Anelis construiu o show com Simone, uma usina de criatividade que, de quebra, introduziu o MPC – Music Production Center, o tal seqüenciador, que organiza e sincroniza samplers e demais sons – que vinha usando em seus shows. No dia do show, a segunda bomba. Uma tempestade fecha todos os aeroportos e a Zélia não vai. A direção do Sesc propõe à Anelis, “você pode fazer sozinha ou podemos devolver o ingresso. De qualquer forma remarcaremos o show”. Anelis tinha investido três meses e resolveu encarar. Casa lotada. Era o público da Zélia. No máximo 10% a conhecia da televisão ou da DonaZica. Mas ninguém devolveu o ingresso. Aplaudiram no fim e Anelis tomou gosto. Hoje filosofa, “quarta-feira, dia de Xangô, claro que ele ia fazer uma coisa dessas comigo”.

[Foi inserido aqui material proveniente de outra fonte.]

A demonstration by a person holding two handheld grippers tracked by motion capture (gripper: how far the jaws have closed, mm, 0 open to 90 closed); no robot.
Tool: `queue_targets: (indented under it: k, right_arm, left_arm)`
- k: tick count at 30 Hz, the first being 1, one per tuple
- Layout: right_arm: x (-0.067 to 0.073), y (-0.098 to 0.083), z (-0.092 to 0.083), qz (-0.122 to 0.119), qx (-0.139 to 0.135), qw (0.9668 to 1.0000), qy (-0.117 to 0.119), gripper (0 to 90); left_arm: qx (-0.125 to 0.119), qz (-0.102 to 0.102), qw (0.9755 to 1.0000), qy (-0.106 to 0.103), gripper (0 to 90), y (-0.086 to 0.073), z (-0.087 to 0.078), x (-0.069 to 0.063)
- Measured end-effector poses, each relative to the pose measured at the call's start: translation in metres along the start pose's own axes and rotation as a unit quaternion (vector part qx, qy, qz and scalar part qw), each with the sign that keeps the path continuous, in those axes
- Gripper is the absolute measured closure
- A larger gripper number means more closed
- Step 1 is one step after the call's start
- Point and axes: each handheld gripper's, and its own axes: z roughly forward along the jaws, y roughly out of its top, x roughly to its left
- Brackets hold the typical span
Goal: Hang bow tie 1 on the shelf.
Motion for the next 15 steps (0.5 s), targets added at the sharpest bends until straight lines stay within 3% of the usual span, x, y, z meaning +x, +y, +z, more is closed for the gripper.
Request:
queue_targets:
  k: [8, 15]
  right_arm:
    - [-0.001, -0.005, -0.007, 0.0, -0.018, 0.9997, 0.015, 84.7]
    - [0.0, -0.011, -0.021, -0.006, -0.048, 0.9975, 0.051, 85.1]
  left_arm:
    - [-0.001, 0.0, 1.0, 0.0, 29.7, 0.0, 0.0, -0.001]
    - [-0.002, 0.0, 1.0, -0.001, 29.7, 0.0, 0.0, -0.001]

Bruno voltou e ficaram duas baterias, mais ou menos como no DonaZica. Lelena curtiu o distanciamento do baixo e as idéias fervilharam. Há muita colagem de músicas, por exemplo “Mrs. Jones”, do Billy Paul, com “Meu Amor”, de Itamar, do disco Sampa Midnight, que ficam tão parecidas que muitos pensam que uma é versão da outra. “Sonhando”, de Karina Buhr, é cantada sobre um tema de Fela Kuti. O rapper Black Alien aparece no meio de “I Want You (Shes’s So Heavy)” dos Beatles. “No No No” se confunde com “Nave”, duas composições de Anelis, que também apresenta “Como é gostoso”, “Estrela”, “Bola com os amigos” e “Passando a vez”, esta com pitadas de Mano Brown. Do pai canta ainda “Bem que meu pai me avisou”, que na verdade chama “Mulher segundo meu pai”, gravado apenas pela DonaZica, e “O que você tem feito”, inédita com a Alice Ruiz, encontrada em uma fitinha caseira.
Disco? Uma incógnita. Está inscrita na Petrobras mas se sair já estará com o disco pronto. Começa a gravar em janeiro. Anelis acha que sua geração pegou um mercado confuso. Ninguém sabe o que vai acontecer, como lidar com direito autoral. Já pensou até em pôr tudo na internet. Com certeza o resultado será diferente do show, que já é diferente da estréia. Compôs uma música com Andréia, outra com Céu e 11 com Alzira e o irmão desta, Jerry Espíndola. Tem músicas que ainda nem mostrou para a banda. Mas adquiriu confiança, sabe o que está fazendo. “Acho que herdei uma coisa do meu pai, que é sempre deixar a coisa leve, colocar na música um certo humorzinho”, afirma, sem perceber o ato falho.